■ **Exercise brief**
Where the word "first" appears in a line below, copy the whole line.

Segment Open

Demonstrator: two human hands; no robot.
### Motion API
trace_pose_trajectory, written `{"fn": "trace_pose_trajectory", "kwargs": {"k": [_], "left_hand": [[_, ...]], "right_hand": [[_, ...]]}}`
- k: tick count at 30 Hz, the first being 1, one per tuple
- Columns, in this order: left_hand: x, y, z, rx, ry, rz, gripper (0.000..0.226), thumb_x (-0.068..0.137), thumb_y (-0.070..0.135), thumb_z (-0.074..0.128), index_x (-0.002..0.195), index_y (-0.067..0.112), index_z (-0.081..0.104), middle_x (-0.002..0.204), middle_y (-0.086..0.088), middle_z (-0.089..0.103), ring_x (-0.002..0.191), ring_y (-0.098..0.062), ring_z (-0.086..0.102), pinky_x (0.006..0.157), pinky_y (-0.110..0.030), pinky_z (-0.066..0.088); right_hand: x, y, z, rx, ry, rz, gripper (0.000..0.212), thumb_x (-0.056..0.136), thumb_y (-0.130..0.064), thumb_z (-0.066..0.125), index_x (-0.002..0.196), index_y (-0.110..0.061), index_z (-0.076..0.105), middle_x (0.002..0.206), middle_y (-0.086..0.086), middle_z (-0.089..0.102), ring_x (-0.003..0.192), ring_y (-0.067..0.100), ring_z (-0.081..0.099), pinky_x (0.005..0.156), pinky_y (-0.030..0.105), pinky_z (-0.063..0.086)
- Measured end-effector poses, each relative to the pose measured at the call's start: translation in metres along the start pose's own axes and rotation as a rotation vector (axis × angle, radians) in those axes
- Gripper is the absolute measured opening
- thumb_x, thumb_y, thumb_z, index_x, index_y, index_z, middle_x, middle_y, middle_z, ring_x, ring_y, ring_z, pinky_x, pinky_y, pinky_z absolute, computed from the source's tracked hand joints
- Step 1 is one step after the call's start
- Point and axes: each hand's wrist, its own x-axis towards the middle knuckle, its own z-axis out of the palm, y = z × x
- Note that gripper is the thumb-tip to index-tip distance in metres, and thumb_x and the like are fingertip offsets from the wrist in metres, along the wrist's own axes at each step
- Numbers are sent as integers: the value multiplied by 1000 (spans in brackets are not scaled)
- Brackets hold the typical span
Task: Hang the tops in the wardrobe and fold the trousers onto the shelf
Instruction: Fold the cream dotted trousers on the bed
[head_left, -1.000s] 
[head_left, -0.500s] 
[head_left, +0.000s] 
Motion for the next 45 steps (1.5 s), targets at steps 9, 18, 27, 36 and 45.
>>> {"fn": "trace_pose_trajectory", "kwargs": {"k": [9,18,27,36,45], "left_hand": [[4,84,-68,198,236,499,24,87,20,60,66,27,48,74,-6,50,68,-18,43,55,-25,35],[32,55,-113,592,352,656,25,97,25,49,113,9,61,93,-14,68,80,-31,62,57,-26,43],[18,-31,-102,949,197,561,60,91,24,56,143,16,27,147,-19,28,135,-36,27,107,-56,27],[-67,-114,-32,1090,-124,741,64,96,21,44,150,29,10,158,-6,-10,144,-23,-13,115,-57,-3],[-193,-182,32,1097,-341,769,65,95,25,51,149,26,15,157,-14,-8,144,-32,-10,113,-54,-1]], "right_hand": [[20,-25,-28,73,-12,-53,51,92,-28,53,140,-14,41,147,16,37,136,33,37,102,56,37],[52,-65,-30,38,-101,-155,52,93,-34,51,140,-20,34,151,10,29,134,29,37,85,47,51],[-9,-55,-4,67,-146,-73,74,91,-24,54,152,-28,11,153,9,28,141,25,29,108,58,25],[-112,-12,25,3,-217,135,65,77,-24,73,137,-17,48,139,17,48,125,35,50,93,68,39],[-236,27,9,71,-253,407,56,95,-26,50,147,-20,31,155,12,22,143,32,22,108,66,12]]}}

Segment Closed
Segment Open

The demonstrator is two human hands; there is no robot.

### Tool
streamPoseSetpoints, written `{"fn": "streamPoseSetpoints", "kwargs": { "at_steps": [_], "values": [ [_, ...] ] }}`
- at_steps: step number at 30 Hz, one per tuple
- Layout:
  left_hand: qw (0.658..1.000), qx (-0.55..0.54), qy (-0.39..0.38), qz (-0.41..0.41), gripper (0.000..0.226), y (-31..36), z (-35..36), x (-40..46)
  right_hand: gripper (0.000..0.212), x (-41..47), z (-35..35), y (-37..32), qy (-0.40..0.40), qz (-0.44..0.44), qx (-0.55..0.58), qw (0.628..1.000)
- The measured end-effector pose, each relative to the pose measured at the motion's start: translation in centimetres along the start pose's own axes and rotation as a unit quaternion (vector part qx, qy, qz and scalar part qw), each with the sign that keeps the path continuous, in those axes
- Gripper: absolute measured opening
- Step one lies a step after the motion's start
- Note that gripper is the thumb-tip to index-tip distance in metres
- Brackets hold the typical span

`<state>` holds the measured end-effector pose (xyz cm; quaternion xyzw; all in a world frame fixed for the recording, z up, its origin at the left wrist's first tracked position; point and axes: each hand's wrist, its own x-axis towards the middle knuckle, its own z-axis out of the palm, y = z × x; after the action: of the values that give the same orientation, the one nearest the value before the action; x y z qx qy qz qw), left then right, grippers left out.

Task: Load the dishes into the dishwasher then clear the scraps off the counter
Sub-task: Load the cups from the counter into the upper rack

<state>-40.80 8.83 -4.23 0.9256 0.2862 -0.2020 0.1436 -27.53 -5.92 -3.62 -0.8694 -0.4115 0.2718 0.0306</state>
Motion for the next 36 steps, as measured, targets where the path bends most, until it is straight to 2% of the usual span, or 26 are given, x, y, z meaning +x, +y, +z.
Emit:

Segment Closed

■ **Answer space**
- k: tick count at 30 Hz, the first being 1, one per tuple
`<state>` holds the measured end-effector pose (xyz cm; quaternion xyzw; all in a world frame fixed for the recording, z up, its origin at the left wrist's first tracked position; point and axes: each hand's wrist, its own x-axis towards the middle knuckle, its own z-axis out of the palm, y = z × x; after the action: of the values that give the same orientation, the one nearest the value before the action; x y z qx qy qz qw), left then right, grippers left out.

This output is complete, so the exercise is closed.